Um das zu erreichen, wollen wir die Beitragsbemessungsgrenze zunächst anheben, damit einkommensstarke Personen mehr einzahlen, und dann perspektivisch ganz aufheben mit dem Ziel, dass alle Menschen den gleichen Anteil ihres Einkommens zur Finanzierung des solidarischen Gesundheitssystems beitragen. Für uns ist dabei wichtig, dass es eine Beitragspflicht für alle Einkommensarten gibt, insbesondere auf Kapitaleinkommen. Unter "solidarisch" verstehen wir dabei zum Einen: Wer viel Einkommen hat, zahlt viel, wer wenig hat, zahlt wenig und wer kein Einkommen hat, zahlt nichts.
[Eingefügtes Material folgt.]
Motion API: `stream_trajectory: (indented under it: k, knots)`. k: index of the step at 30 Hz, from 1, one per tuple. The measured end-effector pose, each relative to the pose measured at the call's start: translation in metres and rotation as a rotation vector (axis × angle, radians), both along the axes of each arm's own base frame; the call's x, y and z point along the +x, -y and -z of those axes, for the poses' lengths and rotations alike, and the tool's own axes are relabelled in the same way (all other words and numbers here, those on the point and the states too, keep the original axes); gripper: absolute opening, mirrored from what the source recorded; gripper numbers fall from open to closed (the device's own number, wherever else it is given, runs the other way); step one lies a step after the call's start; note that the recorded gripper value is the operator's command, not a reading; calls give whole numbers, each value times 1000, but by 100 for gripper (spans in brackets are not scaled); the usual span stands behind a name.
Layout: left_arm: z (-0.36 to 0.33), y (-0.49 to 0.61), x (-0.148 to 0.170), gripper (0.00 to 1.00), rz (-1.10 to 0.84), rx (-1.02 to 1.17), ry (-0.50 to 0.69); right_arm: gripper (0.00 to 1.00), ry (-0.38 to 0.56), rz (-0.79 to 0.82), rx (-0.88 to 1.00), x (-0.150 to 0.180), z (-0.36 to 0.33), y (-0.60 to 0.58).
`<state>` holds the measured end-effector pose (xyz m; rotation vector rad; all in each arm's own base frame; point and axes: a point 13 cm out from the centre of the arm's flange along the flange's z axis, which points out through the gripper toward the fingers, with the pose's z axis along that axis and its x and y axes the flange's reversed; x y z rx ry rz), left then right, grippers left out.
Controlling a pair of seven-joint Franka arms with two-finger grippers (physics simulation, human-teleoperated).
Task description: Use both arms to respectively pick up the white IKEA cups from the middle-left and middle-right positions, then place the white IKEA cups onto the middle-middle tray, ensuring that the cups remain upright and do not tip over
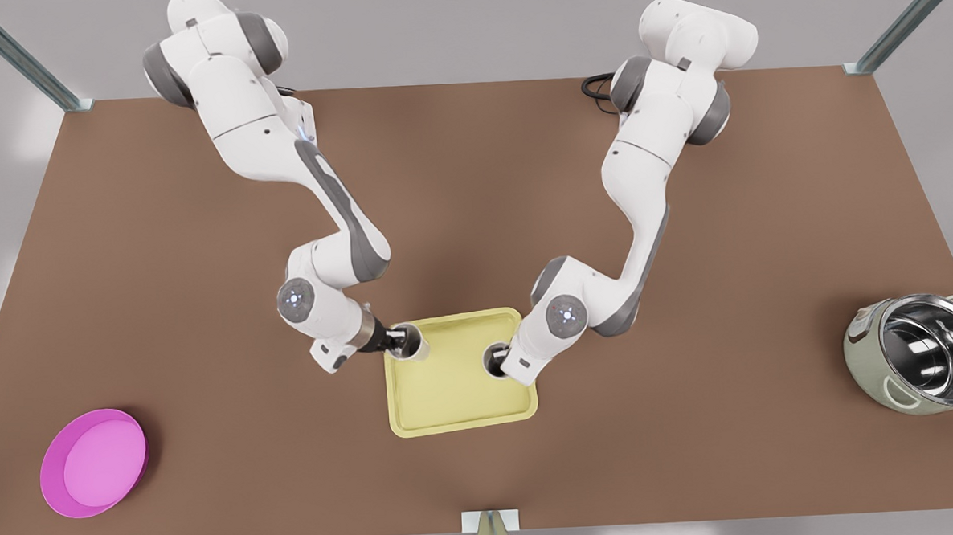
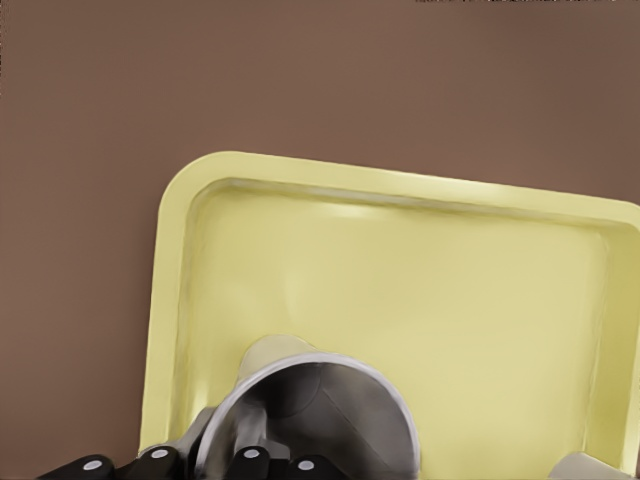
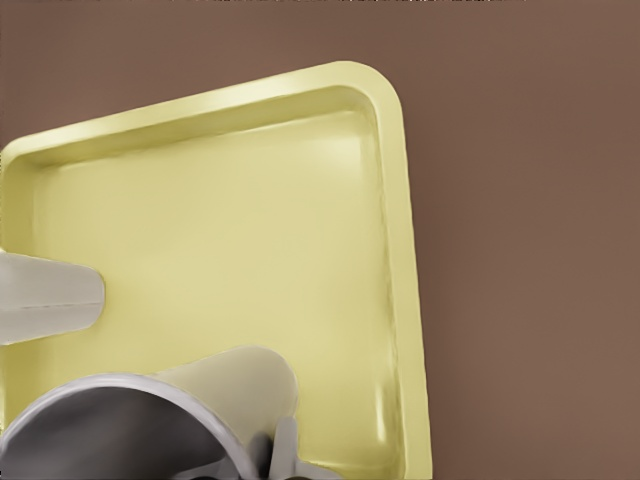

Zum Anderen wollen wir die Zweiklassenmedizin, also die Trennung zwischen gesetzlicher und privater Krankenversicherung, abschaffen. In die solidarische Gesundheitsversicherung zahlen dann alle entsprechend ihren gesamten Einkünften (Erwerbs-, Kapital- und anderen Einkommen) ein und bekommen alle medizinisch notwendigen Leistungen, auch vollumfänglich Medikamente, Brillen, Zahnersatz oder Physiotherapie. Zuzahlungen und Eigenanteile sollen dann zukünftig wegfallen. Dazu zähle ich mich auch persönlich und spreche dabei für alle Abgeordneten meiner Fraktion: Abgeordnete zahlen dann selbstverständlich auch mit ein, ebenso sollen es Selbstständige und Beamt*innen. Bis zur Einführung einer solidarischen Gesundheitsversicherung müssen sich die Beiträge für Selbstständige und andere freiwillig in der gesetzlichen Krankenversicherung (GKV) Versicherte stärker am realen Einkommen orientieren.
Wir rechnen dadurch mit Mehreinnahmen von mindestens 16 Milliarden Euro jährlich.
Die Beitragsbemessungsgrundlagen wurden eingeführt, um Krankenkassen zu entlasten. Es wurde davon ausgegangen, dass Personen, deren Einkommen über der Beitragsbemessungsgrenze liegt, keinen über diesen Beitrag hinausgehenden Schutz durch die Sozialkassen benötigen (da sie vermögend genug sind, um Finanzierungslücken selbst zu schließen) und sie daher auch keine ihrem Einkommen entsprechenden Beiträge zahlen müssen. Leider führt das dazu, dass nur Gutverdienende profitieren. Aufgrund dieser Ungerechtigkeit wollen wir die Beitragsbemessungen bei der Krankenversicherung abschaffen.